Paolo ha otto anni, ama il calcio e va pazzo per i Pokémon e gli hamburger di McDonald’s, ma sulla sua infanzia aleggia una presenza misteriosa e molto ingombrante: Geova. Suo padre, che di lavoro fa l’architetto, ne è un Testimone devoto, sua madre invece non ammette nessun amore superiore se non quello per i libri – prima aveva una piccola libreria femminista, ora insegna lettere a scuola – e, soprattutto, per le persone che le stanno a cuore. E così la crescita di quel bambino romano dal carattere docile e curioso si accompagna a un secondo mistero. Quello di quei due genitori che, pur divisi da una religione così spesso offerta a caricatura, continuano a stare insieme. A casa di Paolo il rispetto si mescola all’ironia, principale arma della resistenza materna. Ma il bambino, volendo bene al papà, desidera assecondarlo in quella fede che farebbe di lui un’anima destinata alla vita eterna, anzi a diventare “l’Eletto”, come lo prendono in giro i miscredenti in famiglia. Cosa succede, allora, quando certe piccole disillusioni e poi l’adolescenza con la sua spinta verso gli “atti impuri” lo allontanano inesorabilmente dal Dio di suo padre ma non dalla vicinanza che prova per lui?
Con limpido affetto il protagonista racconta di sé e dei suoi familiari, mentre, crescendo, perde la fede paterna ma a poco a poco trova la propria strada e la propria voce.

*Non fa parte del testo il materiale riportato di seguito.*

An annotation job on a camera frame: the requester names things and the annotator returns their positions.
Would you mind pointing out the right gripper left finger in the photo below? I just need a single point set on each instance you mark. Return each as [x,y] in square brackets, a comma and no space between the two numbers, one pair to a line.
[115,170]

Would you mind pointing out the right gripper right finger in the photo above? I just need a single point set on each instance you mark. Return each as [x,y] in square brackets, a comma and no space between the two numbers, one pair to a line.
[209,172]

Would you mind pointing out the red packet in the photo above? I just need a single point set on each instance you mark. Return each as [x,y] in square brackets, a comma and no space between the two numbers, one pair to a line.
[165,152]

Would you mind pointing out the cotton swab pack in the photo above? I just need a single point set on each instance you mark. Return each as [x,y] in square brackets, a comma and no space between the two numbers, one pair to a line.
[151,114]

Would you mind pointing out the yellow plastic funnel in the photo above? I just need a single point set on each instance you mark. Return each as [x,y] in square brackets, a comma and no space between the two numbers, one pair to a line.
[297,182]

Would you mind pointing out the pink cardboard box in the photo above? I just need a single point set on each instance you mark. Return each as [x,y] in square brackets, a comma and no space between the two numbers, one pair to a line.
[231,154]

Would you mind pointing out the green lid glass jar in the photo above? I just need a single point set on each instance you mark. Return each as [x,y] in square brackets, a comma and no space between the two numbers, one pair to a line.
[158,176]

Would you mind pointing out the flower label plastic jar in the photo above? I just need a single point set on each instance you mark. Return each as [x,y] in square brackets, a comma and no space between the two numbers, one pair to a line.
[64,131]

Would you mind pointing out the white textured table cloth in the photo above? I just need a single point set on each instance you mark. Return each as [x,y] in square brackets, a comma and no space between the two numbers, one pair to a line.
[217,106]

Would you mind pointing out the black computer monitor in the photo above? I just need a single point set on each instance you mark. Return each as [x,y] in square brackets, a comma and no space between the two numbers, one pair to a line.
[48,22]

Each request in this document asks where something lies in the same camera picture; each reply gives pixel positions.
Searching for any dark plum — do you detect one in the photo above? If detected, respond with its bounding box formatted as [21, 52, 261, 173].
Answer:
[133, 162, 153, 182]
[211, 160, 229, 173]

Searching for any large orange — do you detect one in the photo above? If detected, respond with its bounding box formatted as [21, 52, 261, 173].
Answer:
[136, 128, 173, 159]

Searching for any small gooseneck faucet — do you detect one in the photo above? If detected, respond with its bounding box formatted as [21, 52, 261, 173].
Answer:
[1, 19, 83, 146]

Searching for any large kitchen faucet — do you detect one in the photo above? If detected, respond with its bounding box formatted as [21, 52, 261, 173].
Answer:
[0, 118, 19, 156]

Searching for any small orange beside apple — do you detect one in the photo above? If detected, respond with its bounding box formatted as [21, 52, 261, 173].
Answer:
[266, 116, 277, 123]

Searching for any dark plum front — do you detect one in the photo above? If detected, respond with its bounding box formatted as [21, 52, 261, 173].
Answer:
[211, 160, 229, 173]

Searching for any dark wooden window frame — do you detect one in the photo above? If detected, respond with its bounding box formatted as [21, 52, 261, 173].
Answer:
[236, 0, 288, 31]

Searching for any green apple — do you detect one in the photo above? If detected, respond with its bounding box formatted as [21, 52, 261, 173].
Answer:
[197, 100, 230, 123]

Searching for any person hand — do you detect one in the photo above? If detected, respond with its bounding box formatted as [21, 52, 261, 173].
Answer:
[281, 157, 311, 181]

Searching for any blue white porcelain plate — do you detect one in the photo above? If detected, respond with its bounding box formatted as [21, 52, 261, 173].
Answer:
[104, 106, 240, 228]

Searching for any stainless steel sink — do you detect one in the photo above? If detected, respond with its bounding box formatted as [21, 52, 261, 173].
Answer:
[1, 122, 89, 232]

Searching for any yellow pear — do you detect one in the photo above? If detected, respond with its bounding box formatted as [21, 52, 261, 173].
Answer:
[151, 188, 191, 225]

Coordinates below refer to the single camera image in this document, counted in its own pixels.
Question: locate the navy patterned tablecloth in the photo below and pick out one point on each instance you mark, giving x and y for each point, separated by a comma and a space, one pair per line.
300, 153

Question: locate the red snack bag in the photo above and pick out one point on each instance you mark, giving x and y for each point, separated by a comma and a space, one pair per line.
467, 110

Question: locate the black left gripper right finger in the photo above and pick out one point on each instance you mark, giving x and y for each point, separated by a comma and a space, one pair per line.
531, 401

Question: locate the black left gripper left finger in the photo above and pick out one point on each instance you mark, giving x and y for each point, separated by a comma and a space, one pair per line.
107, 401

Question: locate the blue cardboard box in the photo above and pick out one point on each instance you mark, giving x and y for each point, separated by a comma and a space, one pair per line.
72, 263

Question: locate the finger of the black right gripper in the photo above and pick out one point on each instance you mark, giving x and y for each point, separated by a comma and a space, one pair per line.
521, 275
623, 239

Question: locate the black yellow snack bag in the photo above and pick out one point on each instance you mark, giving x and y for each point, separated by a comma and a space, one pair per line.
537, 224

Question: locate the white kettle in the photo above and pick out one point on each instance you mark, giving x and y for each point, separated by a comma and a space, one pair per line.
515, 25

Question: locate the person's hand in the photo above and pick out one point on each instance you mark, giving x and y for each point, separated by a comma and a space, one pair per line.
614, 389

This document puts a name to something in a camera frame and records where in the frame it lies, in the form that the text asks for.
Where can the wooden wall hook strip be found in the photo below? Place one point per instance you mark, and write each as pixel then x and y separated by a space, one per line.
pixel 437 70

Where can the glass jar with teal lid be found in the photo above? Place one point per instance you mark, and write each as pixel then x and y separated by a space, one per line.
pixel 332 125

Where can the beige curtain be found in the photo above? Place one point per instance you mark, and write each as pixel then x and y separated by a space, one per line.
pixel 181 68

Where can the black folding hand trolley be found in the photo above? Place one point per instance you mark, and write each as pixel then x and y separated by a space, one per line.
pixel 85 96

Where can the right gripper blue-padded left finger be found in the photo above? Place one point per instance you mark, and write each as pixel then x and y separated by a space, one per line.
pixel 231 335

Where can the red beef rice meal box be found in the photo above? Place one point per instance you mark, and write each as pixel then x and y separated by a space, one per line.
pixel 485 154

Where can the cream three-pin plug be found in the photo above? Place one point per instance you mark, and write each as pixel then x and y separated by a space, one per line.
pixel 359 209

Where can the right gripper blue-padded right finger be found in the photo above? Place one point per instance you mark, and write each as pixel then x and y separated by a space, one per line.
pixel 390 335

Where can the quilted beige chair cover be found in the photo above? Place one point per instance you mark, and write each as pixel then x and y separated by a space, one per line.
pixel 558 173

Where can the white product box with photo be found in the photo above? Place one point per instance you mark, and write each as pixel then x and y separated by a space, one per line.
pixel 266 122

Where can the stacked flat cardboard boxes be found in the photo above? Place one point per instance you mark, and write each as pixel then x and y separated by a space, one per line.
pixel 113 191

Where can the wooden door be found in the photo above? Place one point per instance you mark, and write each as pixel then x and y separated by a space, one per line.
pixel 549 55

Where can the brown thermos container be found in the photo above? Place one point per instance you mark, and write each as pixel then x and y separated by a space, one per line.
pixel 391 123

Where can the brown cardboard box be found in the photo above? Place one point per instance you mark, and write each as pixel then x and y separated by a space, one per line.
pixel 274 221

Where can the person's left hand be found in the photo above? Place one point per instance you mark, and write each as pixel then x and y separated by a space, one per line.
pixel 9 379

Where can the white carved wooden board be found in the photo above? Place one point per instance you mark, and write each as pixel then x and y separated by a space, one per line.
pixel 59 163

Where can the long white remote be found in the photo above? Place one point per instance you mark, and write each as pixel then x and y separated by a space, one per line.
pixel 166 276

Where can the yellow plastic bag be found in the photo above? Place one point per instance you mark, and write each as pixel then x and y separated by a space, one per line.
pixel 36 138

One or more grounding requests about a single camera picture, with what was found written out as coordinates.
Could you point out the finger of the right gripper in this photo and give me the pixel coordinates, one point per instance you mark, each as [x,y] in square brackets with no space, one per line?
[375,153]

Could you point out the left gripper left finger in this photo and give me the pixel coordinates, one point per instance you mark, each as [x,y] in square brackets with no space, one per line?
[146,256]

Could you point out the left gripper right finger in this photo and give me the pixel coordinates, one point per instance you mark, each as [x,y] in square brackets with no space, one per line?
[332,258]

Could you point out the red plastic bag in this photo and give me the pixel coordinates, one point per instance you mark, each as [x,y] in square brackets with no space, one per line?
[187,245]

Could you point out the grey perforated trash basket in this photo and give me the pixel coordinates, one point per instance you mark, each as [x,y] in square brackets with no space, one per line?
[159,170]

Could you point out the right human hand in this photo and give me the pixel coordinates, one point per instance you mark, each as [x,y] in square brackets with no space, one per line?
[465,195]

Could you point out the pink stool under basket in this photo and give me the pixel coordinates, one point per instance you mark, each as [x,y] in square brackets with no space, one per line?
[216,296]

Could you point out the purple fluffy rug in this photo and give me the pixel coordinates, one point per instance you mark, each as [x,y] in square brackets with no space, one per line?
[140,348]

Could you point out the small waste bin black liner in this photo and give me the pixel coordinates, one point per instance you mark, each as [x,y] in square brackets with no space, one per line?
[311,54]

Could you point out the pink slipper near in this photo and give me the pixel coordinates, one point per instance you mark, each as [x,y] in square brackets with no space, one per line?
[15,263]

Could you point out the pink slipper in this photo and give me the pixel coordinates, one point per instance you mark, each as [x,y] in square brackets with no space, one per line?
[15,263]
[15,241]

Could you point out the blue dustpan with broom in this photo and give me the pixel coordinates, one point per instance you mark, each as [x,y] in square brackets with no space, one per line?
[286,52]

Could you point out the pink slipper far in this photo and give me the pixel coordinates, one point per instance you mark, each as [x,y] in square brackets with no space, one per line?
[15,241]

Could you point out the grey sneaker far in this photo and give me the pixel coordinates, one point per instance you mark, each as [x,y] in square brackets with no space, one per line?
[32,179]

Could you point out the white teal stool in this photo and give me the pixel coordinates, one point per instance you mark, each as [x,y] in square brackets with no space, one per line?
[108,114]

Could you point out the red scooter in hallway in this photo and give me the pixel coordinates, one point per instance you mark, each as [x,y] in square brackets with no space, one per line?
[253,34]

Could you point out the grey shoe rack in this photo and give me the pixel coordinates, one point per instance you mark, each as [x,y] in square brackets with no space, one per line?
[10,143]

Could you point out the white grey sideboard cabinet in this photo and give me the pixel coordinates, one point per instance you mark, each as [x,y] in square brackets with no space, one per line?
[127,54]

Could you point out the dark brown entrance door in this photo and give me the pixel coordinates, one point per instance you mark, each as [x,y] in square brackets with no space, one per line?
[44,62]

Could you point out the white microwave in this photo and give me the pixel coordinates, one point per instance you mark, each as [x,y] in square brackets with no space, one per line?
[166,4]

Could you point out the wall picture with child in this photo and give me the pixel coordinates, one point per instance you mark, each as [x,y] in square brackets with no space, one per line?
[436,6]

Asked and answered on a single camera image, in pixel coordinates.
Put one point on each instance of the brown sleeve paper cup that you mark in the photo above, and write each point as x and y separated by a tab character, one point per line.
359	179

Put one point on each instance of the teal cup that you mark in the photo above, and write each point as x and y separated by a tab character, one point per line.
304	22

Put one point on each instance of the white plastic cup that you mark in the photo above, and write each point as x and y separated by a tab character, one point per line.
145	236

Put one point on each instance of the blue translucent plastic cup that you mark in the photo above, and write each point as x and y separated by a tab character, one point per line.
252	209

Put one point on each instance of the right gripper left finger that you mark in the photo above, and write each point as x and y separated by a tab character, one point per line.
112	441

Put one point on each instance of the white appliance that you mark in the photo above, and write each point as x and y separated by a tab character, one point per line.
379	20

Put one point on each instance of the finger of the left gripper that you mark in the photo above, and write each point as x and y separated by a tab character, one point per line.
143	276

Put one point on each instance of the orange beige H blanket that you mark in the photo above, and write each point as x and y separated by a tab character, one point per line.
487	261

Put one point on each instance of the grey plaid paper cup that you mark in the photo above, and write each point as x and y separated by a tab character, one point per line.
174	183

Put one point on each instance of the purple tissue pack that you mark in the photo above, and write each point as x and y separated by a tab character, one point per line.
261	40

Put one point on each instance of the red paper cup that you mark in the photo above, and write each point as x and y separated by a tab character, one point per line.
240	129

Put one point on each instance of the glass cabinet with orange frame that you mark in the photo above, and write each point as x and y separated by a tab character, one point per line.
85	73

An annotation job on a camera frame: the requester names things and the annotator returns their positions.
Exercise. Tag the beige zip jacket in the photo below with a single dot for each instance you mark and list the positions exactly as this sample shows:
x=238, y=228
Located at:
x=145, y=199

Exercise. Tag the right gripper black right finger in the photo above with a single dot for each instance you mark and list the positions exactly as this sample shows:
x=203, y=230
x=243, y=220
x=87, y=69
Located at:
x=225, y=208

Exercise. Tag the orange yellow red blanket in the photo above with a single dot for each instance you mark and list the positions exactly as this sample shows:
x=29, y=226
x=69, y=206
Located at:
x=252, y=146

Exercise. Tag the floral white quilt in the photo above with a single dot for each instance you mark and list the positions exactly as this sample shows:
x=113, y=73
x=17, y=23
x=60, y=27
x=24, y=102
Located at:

Con questo suo primo libro – che è romanzo di formazione, memoir e racconto famigliare – Paolo Valoppi ci consegna la sua storia: una storia diversa e vera sul diventare grandi, narrata con rara delicatezza unita a una comicità irresistibile e vitale.
D’accordo tra loro, i miei fratelli presero presto a chiamarmi “l’Eletto”. Colui che, nella speranza di mio padre, poteva ancora essere convertito. Io ero quello che avrebbe ereditato la fede, i principi biblici e una interminabile sequenza di citofoni a cui andare a suonare ogni domenica mattina.
“Con scrittura felice e umorismo arguto, venato di malinconia lieve, Mio padre avrà la vita eterna ci proietta verso segreti di cui non si potrebbe parlare.”